> **Your goal**
Using the records below, repeat exactly the lines from the one holding "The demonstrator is" through the one holding "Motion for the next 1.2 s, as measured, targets", both ends included, and no others.

[Stored dataset items]

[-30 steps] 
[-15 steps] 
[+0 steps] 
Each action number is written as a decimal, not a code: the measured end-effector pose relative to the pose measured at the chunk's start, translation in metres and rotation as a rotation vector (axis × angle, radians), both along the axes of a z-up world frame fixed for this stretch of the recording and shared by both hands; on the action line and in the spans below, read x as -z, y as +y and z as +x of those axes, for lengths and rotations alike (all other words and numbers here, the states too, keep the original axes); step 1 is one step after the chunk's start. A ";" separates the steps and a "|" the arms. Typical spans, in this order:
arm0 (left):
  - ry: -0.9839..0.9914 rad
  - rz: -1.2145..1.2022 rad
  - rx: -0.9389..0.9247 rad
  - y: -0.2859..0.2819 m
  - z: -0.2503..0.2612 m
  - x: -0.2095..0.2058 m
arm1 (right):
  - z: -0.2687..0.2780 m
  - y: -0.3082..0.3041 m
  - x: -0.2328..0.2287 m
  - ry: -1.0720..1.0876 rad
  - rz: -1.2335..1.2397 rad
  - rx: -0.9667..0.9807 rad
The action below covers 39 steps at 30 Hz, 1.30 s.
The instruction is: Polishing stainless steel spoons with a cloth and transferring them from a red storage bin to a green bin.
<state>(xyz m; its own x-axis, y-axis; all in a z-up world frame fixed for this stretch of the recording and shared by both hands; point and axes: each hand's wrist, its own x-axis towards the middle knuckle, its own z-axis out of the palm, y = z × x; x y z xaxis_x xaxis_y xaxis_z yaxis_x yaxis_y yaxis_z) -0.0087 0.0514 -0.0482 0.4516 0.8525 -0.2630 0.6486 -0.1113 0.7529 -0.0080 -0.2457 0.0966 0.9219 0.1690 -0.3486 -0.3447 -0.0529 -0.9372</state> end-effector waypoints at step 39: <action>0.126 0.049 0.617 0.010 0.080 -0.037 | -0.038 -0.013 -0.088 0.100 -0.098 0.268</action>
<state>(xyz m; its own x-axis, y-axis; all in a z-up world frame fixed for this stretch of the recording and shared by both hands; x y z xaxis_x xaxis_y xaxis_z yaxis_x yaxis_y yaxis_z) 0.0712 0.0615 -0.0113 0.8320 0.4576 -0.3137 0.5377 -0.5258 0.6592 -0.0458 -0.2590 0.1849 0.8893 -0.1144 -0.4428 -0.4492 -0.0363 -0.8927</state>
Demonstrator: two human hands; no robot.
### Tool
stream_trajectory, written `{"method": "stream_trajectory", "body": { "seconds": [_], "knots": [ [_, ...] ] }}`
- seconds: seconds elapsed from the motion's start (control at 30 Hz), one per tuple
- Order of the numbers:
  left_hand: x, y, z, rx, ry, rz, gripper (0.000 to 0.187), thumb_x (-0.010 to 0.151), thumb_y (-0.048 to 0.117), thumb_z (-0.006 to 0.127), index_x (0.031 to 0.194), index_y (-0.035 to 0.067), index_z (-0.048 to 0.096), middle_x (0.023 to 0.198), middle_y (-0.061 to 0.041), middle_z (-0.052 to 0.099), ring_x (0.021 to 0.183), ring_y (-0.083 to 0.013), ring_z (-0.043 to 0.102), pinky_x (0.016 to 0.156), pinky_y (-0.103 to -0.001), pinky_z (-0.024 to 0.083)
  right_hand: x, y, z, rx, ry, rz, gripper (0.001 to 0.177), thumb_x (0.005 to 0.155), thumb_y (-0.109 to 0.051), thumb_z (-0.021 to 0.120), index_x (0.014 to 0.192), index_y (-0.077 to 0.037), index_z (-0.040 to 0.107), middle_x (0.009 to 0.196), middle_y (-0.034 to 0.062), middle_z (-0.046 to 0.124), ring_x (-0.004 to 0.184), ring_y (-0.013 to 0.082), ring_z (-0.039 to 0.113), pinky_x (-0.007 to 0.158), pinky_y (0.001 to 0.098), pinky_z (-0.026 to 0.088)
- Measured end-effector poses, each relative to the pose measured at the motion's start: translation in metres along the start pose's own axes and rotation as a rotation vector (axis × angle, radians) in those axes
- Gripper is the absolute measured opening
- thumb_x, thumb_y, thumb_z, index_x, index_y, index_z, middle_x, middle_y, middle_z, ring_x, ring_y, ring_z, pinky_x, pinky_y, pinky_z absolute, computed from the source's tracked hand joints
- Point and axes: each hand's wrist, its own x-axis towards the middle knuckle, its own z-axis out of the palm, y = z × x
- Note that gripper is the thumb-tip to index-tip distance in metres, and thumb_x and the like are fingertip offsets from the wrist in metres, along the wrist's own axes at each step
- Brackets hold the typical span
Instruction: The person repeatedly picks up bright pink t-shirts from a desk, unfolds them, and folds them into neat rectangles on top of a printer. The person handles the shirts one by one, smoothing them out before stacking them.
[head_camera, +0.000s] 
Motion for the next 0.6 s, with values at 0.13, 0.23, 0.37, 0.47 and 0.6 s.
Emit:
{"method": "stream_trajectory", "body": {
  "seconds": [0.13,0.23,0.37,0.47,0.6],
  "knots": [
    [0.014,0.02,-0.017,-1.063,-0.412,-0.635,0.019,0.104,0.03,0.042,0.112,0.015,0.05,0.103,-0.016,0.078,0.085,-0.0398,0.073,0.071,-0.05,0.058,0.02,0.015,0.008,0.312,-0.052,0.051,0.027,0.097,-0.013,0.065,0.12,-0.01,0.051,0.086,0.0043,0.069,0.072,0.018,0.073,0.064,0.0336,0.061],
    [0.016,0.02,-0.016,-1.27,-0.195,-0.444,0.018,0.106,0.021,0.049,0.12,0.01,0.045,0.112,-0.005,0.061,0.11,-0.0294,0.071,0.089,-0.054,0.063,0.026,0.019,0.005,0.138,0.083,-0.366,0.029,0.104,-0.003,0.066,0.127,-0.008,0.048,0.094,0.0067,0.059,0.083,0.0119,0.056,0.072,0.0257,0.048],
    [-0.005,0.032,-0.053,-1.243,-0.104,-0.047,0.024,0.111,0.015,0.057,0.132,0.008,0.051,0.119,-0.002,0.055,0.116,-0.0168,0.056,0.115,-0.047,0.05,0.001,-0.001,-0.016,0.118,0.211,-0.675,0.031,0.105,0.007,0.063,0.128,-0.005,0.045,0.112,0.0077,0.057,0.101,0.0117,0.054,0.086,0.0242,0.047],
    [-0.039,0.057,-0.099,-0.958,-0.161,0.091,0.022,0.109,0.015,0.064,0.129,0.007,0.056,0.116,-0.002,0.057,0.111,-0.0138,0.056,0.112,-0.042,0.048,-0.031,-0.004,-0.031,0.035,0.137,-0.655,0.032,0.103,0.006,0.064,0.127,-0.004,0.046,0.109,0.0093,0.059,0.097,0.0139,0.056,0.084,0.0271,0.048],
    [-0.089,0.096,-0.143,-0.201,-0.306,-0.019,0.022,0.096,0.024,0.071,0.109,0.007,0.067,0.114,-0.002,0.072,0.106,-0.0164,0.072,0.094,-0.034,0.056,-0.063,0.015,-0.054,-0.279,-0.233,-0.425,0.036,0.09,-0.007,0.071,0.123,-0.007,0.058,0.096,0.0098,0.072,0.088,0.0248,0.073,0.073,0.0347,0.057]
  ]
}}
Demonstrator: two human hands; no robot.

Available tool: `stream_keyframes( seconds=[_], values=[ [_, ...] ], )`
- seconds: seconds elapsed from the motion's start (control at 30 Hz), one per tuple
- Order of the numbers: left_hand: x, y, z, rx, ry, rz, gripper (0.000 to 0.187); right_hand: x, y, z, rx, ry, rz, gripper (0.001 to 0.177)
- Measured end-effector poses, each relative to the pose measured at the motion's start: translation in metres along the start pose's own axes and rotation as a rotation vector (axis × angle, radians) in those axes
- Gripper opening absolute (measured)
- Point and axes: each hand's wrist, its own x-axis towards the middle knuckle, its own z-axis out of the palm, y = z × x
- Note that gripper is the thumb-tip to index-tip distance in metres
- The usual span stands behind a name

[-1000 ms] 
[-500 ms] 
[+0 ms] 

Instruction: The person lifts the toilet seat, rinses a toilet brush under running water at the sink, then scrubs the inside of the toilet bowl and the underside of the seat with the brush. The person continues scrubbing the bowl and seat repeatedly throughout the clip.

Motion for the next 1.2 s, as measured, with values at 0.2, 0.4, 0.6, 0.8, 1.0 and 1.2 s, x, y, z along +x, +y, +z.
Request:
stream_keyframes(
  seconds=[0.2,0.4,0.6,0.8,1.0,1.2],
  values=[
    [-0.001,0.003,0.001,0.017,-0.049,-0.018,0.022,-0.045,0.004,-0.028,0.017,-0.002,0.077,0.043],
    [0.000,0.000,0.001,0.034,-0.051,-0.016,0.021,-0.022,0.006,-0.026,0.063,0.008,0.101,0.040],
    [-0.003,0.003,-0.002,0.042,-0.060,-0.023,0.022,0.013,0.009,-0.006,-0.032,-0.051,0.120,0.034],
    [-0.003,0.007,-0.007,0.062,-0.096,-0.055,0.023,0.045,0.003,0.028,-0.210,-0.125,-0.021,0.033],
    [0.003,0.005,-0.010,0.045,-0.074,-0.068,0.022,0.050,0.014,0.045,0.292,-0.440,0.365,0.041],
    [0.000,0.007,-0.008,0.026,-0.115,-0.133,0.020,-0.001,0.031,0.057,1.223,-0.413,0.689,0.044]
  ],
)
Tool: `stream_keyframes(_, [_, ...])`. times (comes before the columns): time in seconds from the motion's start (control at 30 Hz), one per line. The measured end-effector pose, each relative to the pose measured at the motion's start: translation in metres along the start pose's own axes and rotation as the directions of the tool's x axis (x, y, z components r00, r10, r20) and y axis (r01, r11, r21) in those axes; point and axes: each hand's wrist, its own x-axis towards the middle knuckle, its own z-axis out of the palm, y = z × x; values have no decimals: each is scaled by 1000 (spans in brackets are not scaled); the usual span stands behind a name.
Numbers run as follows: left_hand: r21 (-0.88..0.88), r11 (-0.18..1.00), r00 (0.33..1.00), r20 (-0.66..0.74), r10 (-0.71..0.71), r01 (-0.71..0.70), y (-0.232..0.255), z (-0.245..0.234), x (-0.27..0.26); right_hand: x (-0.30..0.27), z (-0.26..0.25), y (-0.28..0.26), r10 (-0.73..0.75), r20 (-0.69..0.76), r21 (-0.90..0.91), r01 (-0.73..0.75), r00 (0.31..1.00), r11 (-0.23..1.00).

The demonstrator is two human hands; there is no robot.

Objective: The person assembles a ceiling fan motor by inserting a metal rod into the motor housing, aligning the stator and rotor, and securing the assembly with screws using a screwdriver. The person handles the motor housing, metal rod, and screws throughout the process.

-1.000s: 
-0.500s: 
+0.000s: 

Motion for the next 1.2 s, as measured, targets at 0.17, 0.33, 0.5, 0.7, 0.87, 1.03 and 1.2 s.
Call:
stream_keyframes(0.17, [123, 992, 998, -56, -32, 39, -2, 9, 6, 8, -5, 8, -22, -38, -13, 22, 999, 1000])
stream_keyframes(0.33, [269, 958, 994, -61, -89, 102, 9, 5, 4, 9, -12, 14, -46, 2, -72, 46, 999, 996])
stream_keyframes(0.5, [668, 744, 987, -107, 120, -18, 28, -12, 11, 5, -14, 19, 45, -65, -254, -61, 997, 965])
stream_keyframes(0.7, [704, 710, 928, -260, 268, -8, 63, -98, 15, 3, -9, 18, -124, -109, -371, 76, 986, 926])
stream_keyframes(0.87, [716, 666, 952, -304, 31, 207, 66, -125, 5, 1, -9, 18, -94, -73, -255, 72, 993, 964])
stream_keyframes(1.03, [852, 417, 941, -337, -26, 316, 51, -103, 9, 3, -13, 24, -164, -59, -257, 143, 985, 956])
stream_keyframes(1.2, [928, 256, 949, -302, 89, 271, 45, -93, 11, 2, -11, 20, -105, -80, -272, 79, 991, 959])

> **Answer box**
The demonstrator is two human hands; there is no robot.

Objective: The person assembles a ceiling fan motor by inserting a metal rod into the motor housing, aligning the stator and rotor, and securing the assembly with screws using a screwdriver. The person handles the motor housing, metal rod, and screws throughout the process.

-1.000s: 
-0.500s: 
+0.000s: 

Motion for the next 1.2 s, as measured, targets at 0.17, 0.33, 0.5, 0.7, 0.87, 1.03 and 1.2 s.

This concludes the response.